Ekaterina, these are useful data points and worth putting in context alongside what the piece argues.

The article does not claim separation sentiment is a majority position. It never did. The polling numbers are in there: 27 to 29 percent in Alberta, 62 percent of Quebecers opposed to even holding a referendum. Low and getting lower in some measures, you are right about that.

The argument is different. It is that low polling numbers have not historically been reliable predictors of referendum outcomes in compressed campaign periods. The Quebec Yes side was at 39 percent six months before 1995 referendum night. Brexit polled well below majority support for years before the vote. The piece flags this explicitly because the gap between current sentiment and what can happen quickly is precisely where the risk lives.

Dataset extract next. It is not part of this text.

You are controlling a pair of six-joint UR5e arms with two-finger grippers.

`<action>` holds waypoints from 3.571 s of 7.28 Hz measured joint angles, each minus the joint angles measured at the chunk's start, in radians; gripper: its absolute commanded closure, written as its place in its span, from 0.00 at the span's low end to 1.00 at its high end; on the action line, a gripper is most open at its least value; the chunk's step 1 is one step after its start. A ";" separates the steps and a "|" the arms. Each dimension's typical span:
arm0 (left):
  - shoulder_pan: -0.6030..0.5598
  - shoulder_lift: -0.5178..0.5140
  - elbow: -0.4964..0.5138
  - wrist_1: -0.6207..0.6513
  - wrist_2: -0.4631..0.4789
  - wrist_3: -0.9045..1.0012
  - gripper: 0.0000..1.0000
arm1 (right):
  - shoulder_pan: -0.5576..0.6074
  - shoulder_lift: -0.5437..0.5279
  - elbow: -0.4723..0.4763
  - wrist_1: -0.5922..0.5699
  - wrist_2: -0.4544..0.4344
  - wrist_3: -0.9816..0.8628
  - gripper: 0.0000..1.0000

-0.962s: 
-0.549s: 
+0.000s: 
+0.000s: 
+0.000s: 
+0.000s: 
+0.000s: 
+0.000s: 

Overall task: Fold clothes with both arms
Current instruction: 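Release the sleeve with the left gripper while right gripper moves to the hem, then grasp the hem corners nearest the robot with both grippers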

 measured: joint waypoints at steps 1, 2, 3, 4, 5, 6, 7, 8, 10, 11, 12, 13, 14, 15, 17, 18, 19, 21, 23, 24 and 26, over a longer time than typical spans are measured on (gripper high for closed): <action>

The psyop concern is also worth taking seriously, but in an unexpected direction. The piece documents a coordinated foreign effort to make separation look more inevitable and more popular than it actually is. Low real support makes that kind of perception manipulation more dangerous, not less, because the gap between reality and manufactured narrative is wider and easier to exploit.

Scott Moe’s positioning and BC’s numbers are genuinely interesting additions to the conversation. Saskatchewan at 20 percent with a premier who has pivoted toward Carney is a different story than Alberta, and worth watching separately.

Thanks for pushing on this. The data matters.